BEGIN

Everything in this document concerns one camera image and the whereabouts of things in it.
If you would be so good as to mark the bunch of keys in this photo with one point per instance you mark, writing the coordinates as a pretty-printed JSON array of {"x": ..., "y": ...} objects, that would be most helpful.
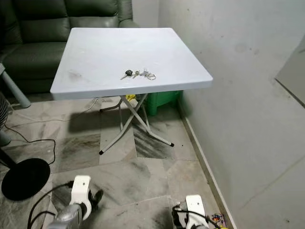
[{"x": 138, "y": 74}]

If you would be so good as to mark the small yellow wheeled toy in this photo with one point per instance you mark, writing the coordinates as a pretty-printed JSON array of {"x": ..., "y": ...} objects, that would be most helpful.
[{"x": 218, "y": 220}]

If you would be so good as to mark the black standing fan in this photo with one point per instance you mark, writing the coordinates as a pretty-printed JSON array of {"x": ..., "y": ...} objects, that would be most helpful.
[{"x": 24, "y": 179}]

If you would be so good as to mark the small yellow object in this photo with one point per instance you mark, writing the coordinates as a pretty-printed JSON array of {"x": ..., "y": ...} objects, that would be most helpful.
[{"x": 129, "y": 97}]

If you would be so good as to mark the green plastic bin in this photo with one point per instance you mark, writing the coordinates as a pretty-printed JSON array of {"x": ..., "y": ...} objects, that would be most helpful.
[{"x": 164, "y": 100}]

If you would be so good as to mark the grey table with tube leg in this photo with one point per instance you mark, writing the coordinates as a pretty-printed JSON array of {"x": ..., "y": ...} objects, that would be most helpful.
[{"x": 16, "y": 93}]

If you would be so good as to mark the white folding table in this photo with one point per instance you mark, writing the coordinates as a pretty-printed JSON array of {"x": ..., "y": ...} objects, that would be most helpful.
[{"x": 124, "y": 52}]

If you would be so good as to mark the dark green leather sofa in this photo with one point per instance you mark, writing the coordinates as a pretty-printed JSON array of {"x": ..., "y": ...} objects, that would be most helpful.
[{"x": 38, "y": 52}]

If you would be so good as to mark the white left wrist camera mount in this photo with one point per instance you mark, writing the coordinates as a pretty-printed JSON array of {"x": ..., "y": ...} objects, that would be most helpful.
[{"x": 81, "y": 191}]

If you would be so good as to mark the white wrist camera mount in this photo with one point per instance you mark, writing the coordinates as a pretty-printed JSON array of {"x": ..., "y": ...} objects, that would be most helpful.
[
  {"x": 196, "y": 210},
  {"x": 81, "y": 191}
]

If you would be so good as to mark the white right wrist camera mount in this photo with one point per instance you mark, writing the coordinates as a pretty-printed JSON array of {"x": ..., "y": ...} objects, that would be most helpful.
[{"x": 196, "y": 210}]

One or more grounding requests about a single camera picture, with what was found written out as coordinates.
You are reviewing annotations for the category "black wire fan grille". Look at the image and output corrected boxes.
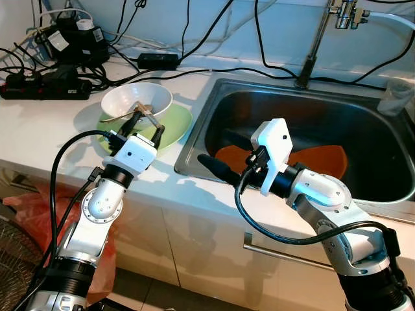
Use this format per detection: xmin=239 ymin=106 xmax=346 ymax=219
xmin=0 ymin=217 xmax=41 ymax=295

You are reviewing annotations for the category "white water hose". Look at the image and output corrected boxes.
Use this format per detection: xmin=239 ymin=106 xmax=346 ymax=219
xmin=368 ymin=11 xmax=415 ymax=30

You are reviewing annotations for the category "orange plastic bag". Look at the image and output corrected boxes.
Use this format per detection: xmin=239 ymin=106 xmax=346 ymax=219
xmin=0 ymin=185 xmax=117 ymax=305

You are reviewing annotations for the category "black power adapter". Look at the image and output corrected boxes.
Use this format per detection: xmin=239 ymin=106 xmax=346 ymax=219
xmin=137 ymin=52 xmax=180 ymax=71

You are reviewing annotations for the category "white ceramic bowl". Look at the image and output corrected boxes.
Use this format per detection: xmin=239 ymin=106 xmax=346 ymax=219
xmin=101 ymin=82 xmax=174 ymax=124

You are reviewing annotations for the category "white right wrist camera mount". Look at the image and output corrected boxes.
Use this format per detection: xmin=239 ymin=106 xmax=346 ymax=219
xmin=250 ymin=119 xmax=291 ymax=195

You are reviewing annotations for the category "metal kitchen faucet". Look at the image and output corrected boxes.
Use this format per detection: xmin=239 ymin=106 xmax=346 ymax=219
xmin=295 ymin=0 xmax=372 ymax=89

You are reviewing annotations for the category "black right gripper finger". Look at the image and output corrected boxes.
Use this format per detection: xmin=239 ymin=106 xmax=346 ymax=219
xmin=198 ymin=154 xmax=247 ymax=187

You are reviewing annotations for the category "clear plastic cup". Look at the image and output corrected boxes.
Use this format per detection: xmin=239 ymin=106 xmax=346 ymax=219
xmin=378 ymin=79 xmax=414 ymax=117

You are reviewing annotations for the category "stainless steel sink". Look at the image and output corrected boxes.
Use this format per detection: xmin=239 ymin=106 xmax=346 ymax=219
xmin=174 ymin=78 xmax=415 ymax=224

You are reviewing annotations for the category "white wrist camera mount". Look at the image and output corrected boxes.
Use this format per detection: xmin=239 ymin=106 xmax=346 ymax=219
xmin=112 ymin=134 xmax=158 ymax=177
xmin=250 ymin=119 xmax=291 ymax=195

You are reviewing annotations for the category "black power strip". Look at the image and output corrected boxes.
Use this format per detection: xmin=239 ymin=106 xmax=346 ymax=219
xmin=0 ymin=68 xmax=93 ymax=101

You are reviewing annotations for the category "silver bar cabinet handle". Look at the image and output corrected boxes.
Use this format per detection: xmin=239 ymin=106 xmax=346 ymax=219
xmin=243 ymin=232 xmax=331 ymax=268

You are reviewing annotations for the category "light green plate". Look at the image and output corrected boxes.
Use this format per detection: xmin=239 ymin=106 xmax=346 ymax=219
xmin=97 ymin=104 xmax=194 ymax=154

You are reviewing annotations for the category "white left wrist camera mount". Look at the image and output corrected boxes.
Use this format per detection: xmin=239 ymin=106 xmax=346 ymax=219
xmin=112 ymin=134 xmax=158 ymax=177

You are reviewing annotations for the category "black labelled power box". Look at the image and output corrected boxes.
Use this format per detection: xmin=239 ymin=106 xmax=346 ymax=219
xmin=36 ymin=14 xmax=111 ymax=65

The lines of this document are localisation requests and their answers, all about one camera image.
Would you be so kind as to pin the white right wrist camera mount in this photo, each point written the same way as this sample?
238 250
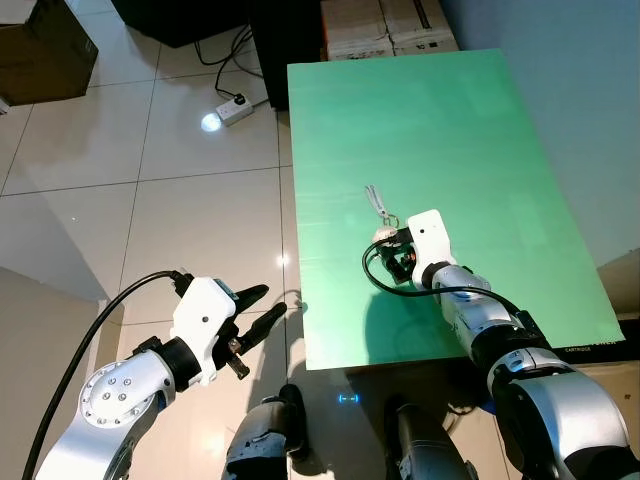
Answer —
432 240

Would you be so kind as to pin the black toner cartridge box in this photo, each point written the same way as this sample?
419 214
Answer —
600 349

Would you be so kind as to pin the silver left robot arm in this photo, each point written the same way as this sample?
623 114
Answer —
118 400

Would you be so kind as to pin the white power strip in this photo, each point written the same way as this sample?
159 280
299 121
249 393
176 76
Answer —
235 109

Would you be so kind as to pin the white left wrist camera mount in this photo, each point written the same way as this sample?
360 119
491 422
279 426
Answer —
203 310

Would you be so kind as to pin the black robot leg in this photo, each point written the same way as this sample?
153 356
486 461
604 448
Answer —
425 445
262 440

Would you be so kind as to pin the green topped table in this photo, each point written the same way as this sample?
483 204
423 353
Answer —
450 140

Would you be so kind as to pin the black cabinet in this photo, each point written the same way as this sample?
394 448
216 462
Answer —
280 40

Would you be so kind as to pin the black right robot leg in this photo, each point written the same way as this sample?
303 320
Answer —
425 445

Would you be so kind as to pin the dark brown box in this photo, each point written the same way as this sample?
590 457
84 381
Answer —
40 50

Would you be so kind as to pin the black left robot leg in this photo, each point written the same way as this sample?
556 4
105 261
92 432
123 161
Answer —
262 440

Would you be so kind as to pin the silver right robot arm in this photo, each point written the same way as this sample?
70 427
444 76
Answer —
520 360

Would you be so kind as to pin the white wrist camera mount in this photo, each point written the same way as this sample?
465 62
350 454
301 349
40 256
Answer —
432 240
203 310

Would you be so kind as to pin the pale cardboard box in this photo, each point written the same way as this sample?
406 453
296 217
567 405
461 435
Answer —
390 25

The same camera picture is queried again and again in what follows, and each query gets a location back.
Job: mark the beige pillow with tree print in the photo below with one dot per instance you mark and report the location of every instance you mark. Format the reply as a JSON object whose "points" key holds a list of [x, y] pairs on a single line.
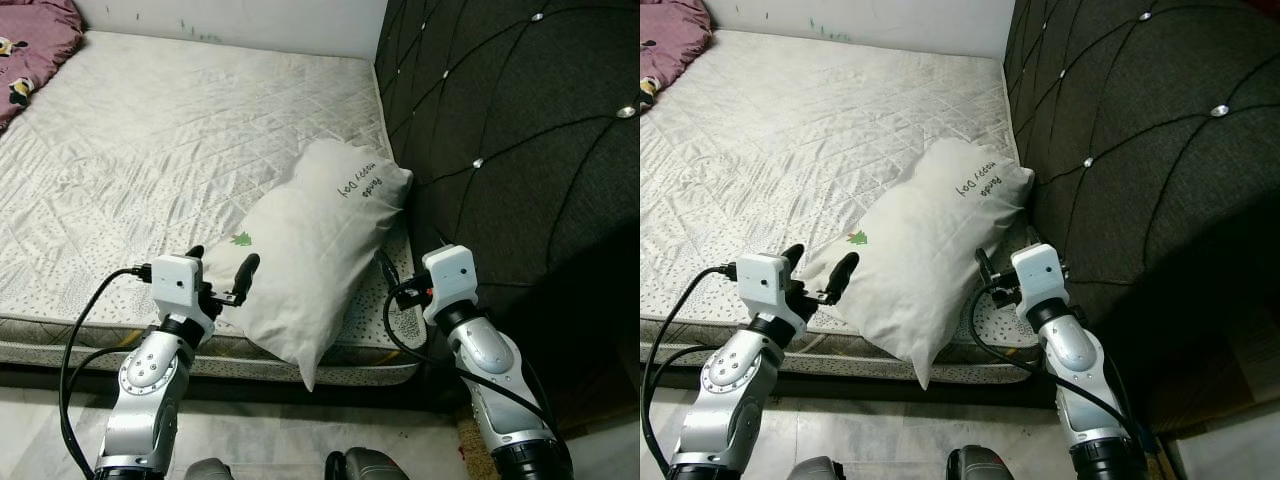
{"points": [[930, 250], [310, 250]]}

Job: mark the pink cartoon print blanket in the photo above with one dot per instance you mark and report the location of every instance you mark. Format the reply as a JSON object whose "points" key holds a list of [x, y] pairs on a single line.
{"points": [[35, 40], [670, 35]]}

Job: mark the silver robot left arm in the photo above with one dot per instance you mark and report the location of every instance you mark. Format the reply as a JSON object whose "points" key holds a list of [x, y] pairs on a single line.
{"points": [[150, 390], [730, 390]]}

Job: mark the white quilted mattress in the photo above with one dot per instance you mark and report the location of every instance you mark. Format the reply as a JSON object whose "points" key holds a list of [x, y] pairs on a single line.
{"points": [[790, 140], [150, 150]]}

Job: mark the grey robot left foot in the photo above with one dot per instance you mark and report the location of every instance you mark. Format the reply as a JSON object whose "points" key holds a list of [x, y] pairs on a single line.
{"points": [[208, 470], [815, 469]]}

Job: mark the black tufted headboard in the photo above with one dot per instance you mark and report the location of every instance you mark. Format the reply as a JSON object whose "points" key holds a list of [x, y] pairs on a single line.
{"points": [[1150, 130], [520, 130]]}

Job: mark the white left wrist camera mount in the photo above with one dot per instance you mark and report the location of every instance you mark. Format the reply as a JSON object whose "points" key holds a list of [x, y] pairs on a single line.
{"points": [[177, 285], [763, 285]]}

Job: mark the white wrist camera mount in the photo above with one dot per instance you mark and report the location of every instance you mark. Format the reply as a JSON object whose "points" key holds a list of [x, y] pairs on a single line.
{"points": [[763, 285], [1040, 275], [177, 285], [450, 280]]}

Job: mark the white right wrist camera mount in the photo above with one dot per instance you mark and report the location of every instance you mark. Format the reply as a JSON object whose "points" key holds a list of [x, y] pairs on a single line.
{"points": [[1040, 275], [450, 280]]}

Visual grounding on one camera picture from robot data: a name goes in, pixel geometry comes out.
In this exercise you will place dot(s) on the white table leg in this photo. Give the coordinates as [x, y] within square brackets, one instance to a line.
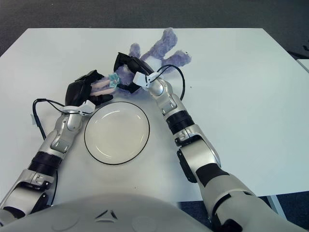
[276, 205]

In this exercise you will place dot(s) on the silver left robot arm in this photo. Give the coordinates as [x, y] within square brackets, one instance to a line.
[58, 140]

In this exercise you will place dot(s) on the purple plush bunny doll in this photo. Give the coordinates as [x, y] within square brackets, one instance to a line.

END

** Directions **
Read through the entries above and copy each line that has the string "requests" in it.

** Exercise answer **
One or more grounding requests about a single camera picture, with what was found written out as coordinates.
The lines of this document are localisation requests and their answers, all about one camera image.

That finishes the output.